Instructions to follow: All of the data must be returned word for word.
** Dataset follows **
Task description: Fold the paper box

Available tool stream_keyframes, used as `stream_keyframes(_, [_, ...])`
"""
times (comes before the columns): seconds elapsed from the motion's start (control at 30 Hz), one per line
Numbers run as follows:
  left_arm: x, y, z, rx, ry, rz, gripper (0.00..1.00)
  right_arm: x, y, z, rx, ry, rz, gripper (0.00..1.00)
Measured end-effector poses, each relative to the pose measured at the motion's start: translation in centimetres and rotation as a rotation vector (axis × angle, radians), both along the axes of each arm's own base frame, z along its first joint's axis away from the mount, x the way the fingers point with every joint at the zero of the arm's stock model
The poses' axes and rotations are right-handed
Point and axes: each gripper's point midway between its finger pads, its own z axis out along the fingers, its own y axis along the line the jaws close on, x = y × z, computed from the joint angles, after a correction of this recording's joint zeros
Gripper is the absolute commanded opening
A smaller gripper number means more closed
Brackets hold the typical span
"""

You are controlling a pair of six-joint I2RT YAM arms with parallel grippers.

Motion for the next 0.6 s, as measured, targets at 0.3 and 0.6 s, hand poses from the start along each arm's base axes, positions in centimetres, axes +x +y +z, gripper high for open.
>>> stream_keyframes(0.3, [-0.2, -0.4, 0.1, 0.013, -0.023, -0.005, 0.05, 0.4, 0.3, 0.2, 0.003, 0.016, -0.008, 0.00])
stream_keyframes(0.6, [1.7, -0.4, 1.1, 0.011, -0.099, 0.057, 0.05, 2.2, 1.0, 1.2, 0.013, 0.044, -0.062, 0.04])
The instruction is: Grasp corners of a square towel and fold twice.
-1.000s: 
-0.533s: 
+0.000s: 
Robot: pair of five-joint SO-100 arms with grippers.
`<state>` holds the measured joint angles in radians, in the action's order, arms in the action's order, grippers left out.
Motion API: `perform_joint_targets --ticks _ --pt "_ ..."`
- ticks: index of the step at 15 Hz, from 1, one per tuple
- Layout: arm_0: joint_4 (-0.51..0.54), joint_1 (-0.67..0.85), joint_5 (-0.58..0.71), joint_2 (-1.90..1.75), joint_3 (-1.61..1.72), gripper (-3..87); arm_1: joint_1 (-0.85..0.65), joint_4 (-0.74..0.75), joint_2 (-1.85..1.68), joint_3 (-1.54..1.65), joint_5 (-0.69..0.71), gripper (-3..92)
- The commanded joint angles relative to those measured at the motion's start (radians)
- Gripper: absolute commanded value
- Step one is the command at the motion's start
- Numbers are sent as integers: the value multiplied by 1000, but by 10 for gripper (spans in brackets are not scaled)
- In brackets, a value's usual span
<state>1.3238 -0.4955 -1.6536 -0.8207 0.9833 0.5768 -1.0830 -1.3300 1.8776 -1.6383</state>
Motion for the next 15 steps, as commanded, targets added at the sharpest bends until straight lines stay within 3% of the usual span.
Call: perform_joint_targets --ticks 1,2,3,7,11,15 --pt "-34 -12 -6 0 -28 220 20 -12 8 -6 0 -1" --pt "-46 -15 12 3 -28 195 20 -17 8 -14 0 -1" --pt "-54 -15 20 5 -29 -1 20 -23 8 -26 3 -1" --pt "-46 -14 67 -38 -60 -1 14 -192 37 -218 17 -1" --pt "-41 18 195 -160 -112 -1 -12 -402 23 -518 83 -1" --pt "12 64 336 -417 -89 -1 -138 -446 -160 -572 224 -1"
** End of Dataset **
Result:
Task description: Fold the paper box

Available tool stream_keyframes, used as `stream_keyframes(_, [_, ...])`
"""
times (comes before the columns): seconds elapsed from the motion's start (control at 30 Hz), one per line
Numbers run as follows:
  left_arm: x, y, z, rx, ry, rz, gripper (0.00..1.00)
  right_arm: x, y, z, rx, ry, rz, gripper (0.00..1.00)
Measured end-effector poses, each relative to the pose measured at the motion's start: translation in centimetres and rotation as a rotation vector (axis × angle, radians), both along the axes of each arm's own base frame, z along its first joint's axis away from the mount, x the way the fingers point with every joint at the zero of the arm's stock model
The poses' axes and rotations are right-handed
Point and axes: each gripper's point midway between its finger pads, its own z axis out along the fingers, its own y axis along the line the jaws close on, x = y × z, computed from the joint angles, after a correction of this recording's joint zeros
Gripper is the absolute commanded opening
A smaller gripper number means more closed
Brackets hold the typical span
"""

You are controlling a pair of six-joint I2RT YAM arms with parallel grippers.

Motion for the next 0.6 s, as measured, targets at 0.3 and 0.6 s, hand poses from the start along each arm's base axes, positions in centimetres, axes +x +y +z, gripper high for open.
>>> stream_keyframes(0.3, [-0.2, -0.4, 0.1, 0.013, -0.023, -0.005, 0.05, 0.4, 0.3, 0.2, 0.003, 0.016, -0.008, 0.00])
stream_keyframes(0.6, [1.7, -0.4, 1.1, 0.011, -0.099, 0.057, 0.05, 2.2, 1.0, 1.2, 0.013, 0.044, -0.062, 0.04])
The instruction is: Grasp corners of a square towel and fold twice.
-1.000s: 
-0.533s: 
+0.000s: 
Robot: pair of five-joint SO-100 arms with grippers.
`<state>` holds the measured joint angles in radians, in the action's order, arms in the action's order, grippers left out.
Motion API: `perform_joint_targets --ticks _ --pt "_ ..."`
- ticks: index of the step at 15 Hz, from 1, one per tuple
- Layout: arm_0: joint_4 (-0.51..0.54), joint_1 (-0.67..0.85), joint_5 (-0.58..0.71), joint_2 (-1.90..1.75), joint_3 (-1.61..1.72), gripper (-3..87); arm_1: joint_1 (-0.85..0.65), joint_4 (-0.74..0.75), joint_2 (-1.85..1.68), joint_3 (-1.54..1.65), joint_5 (-0.69..0.71), gripper (-3..92)
- The commanded joint angles relative to those measured at the motion's start (radians)
- Gripper: absolute commanded value
- Step one is the command at the motion's start
- Numbers are sent as integers: the value multiplied by 1000, but by 10 for gripper (spans in brackets are not scaled)
- In brackets, a value's usual span
<state>1.3238 -0.4955 -1.6536 -0.8207 0.9833 0.5768 -1.0830 -1.3300 1.8776 -1.6383</state>
Motion for the next 15 steps, as commanded, targets added at the sharpest bends until straight lines stay within 3% of the usual span.
Call: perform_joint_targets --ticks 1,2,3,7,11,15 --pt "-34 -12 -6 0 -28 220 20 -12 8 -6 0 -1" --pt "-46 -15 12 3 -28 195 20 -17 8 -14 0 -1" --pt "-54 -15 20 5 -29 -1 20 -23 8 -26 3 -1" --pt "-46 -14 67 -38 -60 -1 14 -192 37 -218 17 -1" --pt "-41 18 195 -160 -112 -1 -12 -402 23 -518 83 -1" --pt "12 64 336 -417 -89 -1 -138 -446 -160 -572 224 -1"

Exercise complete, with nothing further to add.